Latent TB infection does not cause any symptoms. Someone may have latent TB infection for years without knowing it. The symptoms of active tuberculosis depend on what part(s) of the body are involved. The most common symptoms tend to be pulmonary (TB in the lungs) and include chronic cough, haemoptysis (coughing up sputum containing blood), fever, night sweats and weight loss.
If the TB is extrapulmonary (outside of the lungs), it may cause few noticeable symptoms or a wide range including:
- Back pain and paralysis (spinal TB)
- Pain associated with reproductive system or urinary tract, possibly resulting in infertility
- Abdominal pain
- Enlarged lymph nodes
- Altered mental state, headache and, in extreme cases, coma (TB in the brain and/or central nervous system)

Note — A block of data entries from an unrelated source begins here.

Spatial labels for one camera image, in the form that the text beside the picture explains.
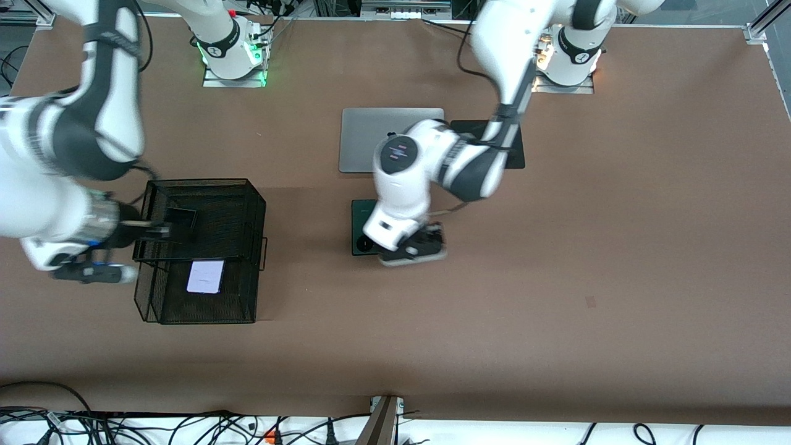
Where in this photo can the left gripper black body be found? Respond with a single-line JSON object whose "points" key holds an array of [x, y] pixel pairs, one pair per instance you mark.
{"points": [[426, 237]]}

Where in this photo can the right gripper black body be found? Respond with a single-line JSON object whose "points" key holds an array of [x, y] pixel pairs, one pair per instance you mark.
{"points": [[128, 219]]}

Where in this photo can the black folding phone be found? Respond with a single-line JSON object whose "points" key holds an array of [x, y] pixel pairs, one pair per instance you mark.
{"points": [[184, 224]]}

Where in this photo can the dark green phone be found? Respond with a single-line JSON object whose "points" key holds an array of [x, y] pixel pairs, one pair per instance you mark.
{"points": [[361, 222]]}

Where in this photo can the white folding phone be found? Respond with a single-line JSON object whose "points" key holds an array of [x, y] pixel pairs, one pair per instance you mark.
{"points": [[206, 277]]}

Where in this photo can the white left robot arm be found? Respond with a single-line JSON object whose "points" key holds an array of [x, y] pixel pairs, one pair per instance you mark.
{"points": [[408, 179]]}

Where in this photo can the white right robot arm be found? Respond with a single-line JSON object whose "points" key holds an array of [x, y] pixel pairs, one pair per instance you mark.
{"points": [[37, 204]]}

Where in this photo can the black mesh tray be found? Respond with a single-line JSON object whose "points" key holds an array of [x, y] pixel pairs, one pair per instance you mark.
{"points": [[238, 303]]}

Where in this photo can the silver laptop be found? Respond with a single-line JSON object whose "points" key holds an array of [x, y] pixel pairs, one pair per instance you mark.
{"points": [[358, 139]]}

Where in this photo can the black mouse pad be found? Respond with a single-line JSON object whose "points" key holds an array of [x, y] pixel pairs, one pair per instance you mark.
{"points": [[518, 157]]}

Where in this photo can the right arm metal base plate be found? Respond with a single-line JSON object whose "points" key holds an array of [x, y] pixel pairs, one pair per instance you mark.
{"points": [[235, 83]]}

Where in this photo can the metal camera post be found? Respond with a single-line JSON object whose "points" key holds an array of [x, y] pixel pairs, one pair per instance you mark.
{"points": [[382, 426]]}

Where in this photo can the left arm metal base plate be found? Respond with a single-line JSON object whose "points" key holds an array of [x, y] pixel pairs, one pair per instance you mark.
{"points": [[562, 90]]}

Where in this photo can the grey network switch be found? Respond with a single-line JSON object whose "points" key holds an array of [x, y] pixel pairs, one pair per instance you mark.
{"points": [[405, 9]]}

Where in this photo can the aluminium frame profile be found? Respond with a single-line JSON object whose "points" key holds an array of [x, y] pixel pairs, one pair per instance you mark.
{"points": [[37, 12], [763, 25]]}

- Disseminated/miliary TB (ie spread throughout the whole body) can cause a range of the above symptoms
All of these symptoms may also be seen in a variety of other conditions. A definitive diagnosis of active tuberculosis depends on the positive identification of Mycobacterium tuberculosis organism in the body fluids or tissues. In some cases of active TB however, it is not possible to detect the organism in the body and the diagnosis is made using a combination of clinical symptoms and signs, radiology and other pathology tests.